Party insiders are preparing to argue that governments rarely win by-elections, though a surprise victory is not impossible – such as in Boris Johnson’s former Uxbridge seat last year.
Nationwide, opinion polls show Labour close to 20 percentage points ahead on voter intentions, creating despondency on the Tory backbenches.
Part of the reason for the Conservatives’ polling woes is that increasing numbers of voters are considering backing Reform, the political party to the Right of the Tories.
Polling published by research consultancy WPI Strategy suggests that one in five people who voted Tory in the 2019 election plan to vote for Reform.
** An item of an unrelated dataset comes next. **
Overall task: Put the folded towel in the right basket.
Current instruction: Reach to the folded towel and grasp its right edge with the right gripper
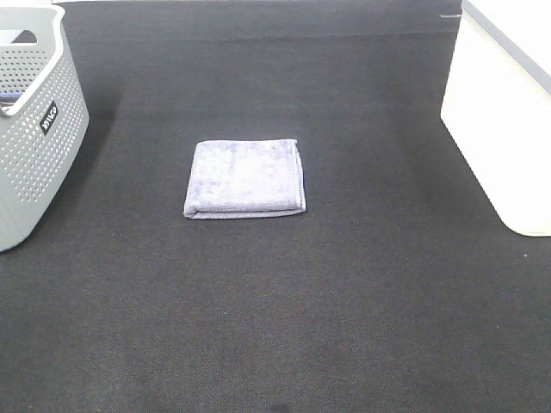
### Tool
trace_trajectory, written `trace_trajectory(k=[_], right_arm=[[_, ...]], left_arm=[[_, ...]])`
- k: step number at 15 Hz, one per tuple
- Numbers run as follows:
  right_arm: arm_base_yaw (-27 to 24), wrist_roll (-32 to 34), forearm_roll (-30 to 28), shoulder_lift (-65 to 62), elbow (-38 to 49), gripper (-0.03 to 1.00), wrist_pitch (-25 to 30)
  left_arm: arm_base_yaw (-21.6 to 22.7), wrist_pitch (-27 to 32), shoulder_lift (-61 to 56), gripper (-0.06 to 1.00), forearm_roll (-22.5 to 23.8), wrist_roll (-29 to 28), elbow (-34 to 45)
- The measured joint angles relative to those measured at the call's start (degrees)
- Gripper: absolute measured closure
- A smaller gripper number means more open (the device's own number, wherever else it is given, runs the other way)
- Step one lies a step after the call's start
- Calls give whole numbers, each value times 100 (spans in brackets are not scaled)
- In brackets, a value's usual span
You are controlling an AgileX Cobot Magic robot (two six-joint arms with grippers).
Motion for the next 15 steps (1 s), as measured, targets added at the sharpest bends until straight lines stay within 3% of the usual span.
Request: trace_trajectory(k=[15], right_arm=[[0, 0, 0, 0, 0, 26, 0]], left_arm=[[0, 0, 0, -3, 0, 0, 0]])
The poll asked for the views of about 4,000 people earlier in the month.
Today, it will be announced whether the UK economy is in a technical recession when the figures for economic growth in the fourth quarter of 2023 are published.
A second successive quarter of contraction would undercut Mr Sunak’s pledge made at the start of last year to get the economy growing.
The Prime Minister was given a surprise political boost yesterday when inflation did not rise as expected in the year to January. It was found to be at 4 per cent, which was the same figure given for the previous month – though that is still double the Bank of England’s 2 per cent inflation target.
It comes as Dr Kieran Mullen has become the 58th Tory MP to announce that they will stand down at the next election as the party draws closer to its 1997 record for Commons resignations.